Exercise directions — The number needed is how many lines in these entries contain "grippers"; give it alone.
BEGIN Records provided
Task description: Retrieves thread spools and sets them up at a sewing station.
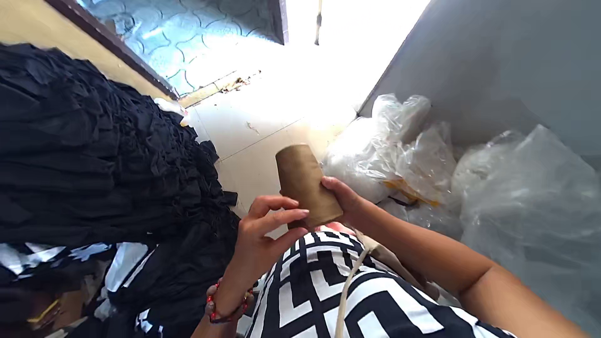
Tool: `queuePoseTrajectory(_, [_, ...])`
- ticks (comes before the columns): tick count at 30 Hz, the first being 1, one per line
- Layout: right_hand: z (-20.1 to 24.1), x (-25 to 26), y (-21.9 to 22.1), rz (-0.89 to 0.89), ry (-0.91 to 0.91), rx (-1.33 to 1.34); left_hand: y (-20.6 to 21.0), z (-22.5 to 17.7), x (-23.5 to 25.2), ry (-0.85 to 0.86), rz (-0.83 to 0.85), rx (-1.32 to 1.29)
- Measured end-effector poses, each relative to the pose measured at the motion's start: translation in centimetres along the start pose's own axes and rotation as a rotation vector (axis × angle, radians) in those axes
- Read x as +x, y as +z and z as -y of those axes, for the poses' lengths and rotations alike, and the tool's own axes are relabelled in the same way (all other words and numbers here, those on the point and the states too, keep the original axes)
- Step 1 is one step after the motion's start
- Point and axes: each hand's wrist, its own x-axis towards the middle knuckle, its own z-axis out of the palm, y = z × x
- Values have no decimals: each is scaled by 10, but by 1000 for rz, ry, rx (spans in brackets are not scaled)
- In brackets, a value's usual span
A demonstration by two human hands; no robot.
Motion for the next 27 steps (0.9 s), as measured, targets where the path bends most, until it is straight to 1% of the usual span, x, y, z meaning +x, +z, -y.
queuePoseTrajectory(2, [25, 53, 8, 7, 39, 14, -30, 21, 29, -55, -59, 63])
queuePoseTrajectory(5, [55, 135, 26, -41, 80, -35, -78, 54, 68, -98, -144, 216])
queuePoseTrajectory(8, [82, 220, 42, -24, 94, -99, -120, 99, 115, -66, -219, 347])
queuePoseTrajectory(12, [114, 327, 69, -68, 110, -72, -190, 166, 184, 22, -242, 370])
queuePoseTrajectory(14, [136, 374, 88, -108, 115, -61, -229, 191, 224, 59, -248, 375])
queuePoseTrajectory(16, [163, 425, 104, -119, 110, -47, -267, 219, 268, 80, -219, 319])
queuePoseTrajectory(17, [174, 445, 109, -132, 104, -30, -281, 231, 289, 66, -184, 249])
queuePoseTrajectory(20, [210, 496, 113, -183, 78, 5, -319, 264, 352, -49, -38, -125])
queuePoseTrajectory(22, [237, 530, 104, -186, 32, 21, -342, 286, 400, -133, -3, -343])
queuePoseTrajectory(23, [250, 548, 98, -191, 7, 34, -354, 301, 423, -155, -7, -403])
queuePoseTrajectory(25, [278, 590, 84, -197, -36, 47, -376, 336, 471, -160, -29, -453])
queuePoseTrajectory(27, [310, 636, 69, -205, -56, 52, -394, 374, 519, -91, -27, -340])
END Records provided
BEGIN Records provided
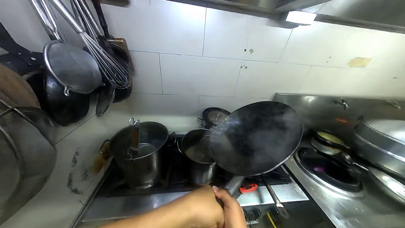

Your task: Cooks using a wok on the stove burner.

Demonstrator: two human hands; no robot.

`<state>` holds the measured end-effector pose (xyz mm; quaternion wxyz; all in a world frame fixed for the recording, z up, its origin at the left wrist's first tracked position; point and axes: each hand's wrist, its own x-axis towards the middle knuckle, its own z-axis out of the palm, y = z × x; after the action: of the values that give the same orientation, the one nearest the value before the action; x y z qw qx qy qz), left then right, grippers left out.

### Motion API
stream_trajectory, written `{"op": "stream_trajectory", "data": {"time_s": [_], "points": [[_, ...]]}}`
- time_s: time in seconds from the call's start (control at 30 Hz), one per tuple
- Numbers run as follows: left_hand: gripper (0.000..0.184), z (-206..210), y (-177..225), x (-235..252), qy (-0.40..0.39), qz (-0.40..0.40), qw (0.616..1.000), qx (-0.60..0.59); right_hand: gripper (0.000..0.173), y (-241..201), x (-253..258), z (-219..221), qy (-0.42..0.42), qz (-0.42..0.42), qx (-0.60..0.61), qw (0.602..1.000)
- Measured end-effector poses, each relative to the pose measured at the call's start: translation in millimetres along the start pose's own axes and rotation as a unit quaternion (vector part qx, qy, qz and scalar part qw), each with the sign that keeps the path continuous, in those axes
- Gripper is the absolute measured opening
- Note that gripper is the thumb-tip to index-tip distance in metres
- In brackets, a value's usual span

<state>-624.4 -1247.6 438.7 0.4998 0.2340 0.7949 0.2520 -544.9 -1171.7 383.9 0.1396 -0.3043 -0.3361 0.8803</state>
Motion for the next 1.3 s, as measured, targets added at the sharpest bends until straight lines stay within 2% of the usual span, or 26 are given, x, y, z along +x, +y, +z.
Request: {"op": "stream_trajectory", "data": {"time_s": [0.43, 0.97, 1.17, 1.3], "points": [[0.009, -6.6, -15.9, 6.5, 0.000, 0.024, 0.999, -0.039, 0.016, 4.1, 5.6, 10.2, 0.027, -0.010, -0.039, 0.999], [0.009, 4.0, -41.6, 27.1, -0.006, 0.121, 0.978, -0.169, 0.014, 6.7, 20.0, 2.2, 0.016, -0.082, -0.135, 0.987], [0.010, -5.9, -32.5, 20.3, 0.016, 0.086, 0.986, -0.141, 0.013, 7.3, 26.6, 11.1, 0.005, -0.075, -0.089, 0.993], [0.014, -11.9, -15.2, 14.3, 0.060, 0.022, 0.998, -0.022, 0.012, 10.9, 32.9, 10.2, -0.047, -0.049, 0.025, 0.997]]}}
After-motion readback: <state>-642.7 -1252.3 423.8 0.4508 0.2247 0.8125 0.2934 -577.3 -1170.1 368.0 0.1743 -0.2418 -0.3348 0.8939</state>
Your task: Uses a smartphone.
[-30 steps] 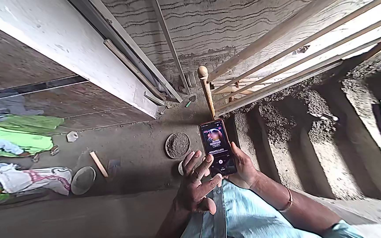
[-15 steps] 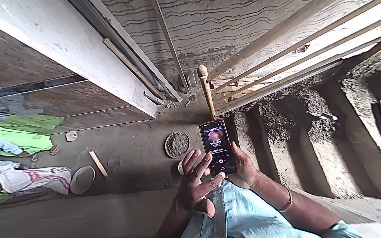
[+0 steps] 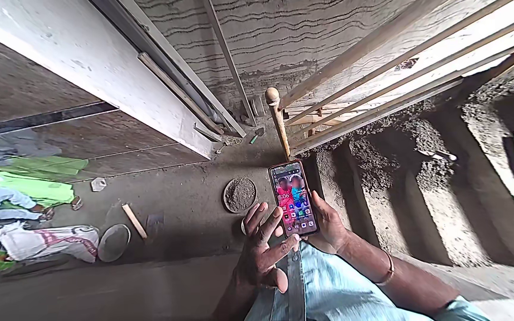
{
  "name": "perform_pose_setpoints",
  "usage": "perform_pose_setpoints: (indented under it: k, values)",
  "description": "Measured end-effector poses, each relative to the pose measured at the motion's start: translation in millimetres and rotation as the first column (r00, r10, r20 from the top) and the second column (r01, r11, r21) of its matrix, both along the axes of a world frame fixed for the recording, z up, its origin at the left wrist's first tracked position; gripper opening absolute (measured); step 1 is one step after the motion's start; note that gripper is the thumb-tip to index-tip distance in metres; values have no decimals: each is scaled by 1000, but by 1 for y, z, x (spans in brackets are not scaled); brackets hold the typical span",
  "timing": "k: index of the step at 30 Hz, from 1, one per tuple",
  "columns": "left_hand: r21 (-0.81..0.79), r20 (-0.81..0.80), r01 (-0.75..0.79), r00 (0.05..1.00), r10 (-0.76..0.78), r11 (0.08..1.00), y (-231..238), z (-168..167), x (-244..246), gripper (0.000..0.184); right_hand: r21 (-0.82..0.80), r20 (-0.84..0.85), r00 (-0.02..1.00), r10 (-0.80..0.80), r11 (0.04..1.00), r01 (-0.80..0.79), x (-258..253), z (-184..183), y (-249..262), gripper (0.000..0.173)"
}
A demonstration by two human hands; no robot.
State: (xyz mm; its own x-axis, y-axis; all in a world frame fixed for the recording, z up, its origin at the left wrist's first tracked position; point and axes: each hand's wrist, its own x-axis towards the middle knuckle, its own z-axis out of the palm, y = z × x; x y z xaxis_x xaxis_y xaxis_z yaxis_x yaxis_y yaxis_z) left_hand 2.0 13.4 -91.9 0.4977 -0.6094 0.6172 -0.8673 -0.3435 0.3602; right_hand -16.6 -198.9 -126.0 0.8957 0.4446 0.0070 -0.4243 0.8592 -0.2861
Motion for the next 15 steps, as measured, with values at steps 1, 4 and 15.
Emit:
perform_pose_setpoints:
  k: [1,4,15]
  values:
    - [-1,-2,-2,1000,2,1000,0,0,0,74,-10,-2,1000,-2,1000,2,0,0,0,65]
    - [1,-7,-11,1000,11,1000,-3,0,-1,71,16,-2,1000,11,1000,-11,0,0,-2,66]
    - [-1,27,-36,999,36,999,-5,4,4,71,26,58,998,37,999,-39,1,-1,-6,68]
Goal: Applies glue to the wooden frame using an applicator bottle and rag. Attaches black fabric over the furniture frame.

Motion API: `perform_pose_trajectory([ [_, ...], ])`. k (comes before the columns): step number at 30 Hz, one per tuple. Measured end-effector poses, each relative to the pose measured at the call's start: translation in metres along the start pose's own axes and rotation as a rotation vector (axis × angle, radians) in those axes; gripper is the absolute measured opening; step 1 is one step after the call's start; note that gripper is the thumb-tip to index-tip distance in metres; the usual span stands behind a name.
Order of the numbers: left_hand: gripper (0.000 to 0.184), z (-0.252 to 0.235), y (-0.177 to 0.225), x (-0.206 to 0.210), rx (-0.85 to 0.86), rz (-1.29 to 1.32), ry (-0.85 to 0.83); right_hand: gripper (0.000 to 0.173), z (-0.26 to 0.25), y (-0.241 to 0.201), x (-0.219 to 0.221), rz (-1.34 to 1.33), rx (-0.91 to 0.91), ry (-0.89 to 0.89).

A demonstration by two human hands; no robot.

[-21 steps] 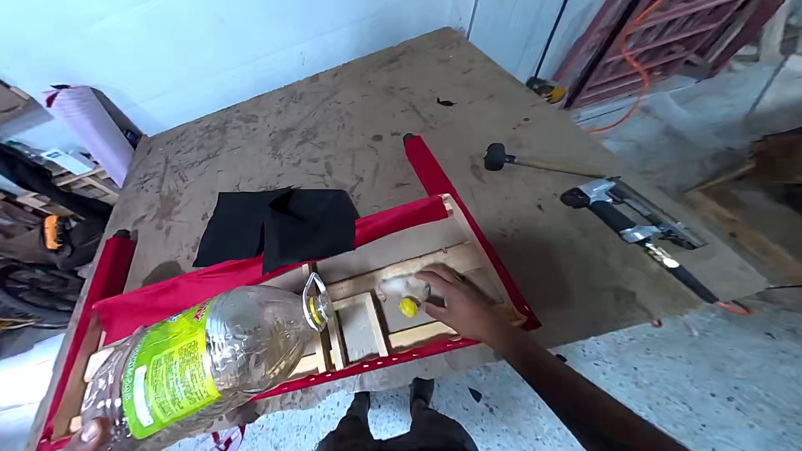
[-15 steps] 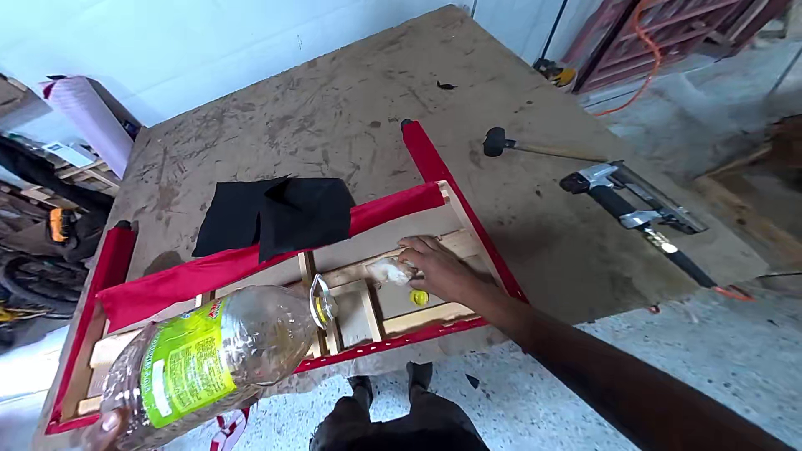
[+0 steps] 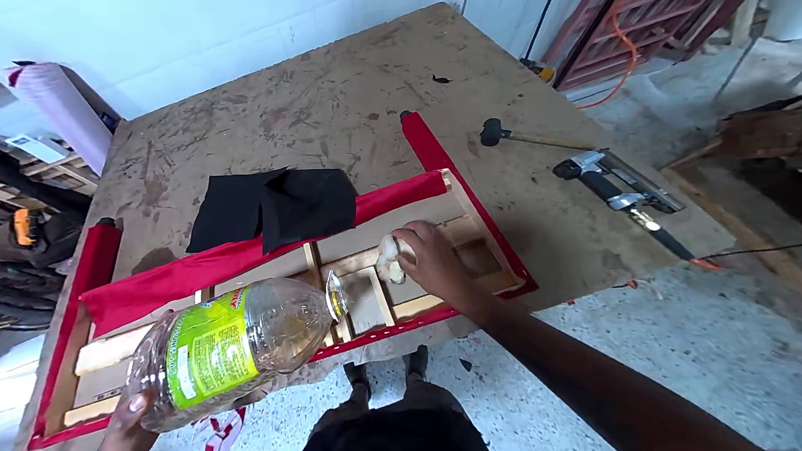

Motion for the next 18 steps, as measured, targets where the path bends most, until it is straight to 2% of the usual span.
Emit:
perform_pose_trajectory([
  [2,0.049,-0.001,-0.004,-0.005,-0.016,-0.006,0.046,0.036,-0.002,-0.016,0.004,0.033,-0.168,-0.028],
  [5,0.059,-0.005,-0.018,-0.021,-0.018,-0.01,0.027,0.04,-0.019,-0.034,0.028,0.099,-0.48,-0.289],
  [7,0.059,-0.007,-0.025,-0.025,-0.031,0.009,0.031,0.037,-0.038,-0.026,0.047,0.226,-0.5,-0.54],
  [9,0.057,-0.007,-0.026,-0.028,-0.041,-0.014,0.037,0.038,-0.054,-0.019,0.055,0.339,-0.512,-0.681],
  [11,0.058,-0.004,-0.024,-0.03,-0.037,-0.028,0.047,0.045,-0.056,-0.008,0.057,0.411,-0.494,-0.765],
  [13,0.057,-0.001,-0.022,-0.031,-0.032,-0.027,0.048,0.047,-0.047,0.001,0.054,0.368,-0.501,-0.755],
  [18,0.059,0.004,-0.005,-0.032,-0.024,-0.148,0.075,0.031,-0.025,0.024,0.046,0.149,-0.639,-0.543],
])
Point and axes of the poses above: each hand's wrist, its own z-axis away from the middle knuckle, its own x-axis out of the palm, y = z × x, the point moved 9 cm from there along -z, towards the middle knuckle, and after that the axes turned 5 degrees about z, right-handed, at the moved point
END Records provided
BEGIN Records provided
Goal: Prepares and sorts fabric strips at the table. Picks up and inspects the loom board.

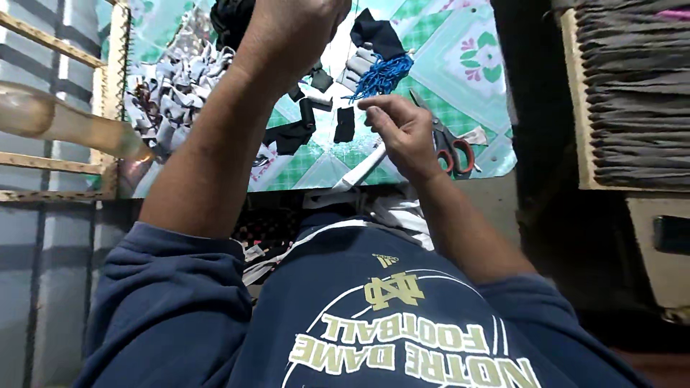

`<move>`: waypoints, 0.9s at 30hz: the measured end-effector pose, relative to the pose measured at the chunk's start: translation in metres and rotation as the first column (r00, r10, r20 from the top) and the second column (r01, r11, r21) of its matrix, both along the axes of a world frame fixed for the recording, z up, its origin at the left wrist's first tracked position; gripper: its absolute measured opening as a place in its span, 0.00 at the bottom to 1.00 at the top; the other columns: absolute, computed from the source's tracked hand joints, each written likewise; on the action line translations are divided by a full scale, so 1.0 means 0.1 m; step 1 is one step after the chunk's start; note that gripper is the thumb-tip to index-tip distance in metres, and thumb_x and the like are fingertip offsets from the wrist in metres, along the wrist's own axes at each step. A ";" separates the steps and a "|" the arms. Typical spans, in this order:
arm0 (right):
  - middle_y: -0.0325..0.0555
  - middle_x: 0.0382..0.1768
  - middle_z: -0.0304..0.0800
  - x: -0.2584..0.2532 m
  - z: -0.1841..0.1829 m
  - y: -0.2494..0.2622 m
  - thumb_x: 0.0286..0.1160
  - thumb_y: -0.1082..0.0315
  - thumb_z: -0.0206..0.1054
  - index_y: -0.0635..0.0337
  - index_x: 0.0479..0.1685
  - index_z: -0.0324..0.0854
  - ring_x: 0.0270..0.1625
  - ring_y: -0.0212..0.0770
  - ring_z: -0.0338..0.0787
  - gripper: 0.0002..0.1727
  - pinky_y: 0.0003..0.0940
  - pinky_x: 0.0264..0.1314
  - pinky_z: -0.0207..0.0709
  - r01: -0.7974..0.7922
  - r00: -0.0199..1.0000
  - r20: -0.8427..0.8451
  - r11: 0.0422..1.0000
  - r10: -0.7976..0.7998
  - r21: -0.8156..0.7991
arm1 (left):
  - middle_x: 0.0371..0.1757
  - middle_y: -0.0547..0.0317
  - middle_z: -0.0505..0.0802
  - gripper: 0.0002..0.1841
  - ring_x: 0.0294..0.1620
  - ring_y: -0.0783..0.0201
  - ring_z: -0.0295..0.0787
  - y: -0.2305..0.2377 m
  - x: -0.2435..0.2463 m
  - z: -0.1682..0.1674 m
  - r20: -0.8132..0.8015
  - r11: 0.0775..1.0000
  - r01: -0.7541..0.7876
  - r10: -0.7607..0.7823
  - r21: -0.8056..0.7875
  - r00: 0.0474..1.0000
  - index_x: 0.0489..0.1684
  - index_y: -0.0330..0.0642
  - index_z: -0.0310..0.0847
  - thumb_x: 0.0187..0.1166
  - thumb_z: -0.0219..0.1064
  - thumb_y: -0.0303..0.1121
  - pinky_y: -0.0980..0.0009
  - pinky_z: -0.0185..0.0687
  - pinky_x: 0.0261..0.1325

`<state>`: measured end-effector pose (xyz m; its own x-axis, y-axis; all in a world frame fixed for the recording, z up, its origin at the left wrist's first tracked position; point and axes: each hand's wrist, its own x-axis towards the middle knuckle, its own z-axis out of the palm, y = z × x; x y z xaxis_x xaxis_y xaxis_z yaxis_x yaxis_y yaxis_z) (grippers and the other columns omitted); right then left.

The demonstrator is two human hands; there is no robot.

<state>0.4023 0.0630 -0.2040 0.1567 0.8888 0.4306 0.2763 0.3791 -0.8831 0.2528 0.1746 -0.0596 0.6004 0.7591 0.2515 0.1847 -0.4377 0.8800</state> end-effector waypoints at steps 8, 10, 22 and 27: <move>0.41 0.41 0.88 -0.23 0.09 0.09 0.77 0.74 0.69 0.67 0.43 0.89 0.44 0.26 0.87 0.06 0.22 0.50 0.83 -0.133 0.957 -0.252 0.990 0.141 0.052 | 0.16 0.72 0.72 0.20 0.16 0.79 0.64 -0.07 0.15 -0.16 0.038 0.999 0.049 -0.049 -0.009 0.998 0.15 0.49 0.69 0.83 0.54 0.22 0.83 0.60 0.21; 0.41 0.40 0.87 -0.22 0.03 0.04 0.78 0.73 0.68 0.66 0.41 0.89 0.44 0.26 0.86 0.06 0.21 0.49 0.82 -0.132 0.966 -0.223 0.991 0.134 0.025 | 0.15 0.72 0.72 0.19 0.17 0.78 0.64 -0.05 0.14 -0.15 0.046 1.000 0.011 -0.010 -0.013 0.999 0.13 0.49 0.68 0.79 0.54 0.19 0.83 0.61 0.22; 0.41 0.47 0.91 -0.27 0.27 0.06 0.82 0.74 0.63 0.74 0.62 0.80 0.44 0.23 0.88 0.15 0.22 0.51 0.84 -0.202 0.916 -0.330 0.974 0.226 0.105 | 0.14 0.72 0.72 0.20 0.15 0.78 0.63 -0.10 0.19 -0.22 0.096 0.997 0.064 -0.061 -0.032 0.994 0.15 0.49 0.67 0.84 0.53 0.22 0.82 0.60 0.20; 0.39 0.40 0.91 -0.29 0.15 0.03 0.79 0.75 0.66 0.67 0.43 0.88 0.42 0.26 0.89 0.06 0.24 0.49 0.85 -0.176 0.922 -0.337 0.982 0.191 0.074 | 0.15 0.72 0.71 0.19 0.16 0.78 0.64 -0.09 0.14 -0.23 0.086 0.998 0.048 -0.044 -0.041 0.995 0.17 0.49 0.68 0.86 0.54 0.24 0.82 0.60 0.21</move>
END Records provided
Solution for this problem — 2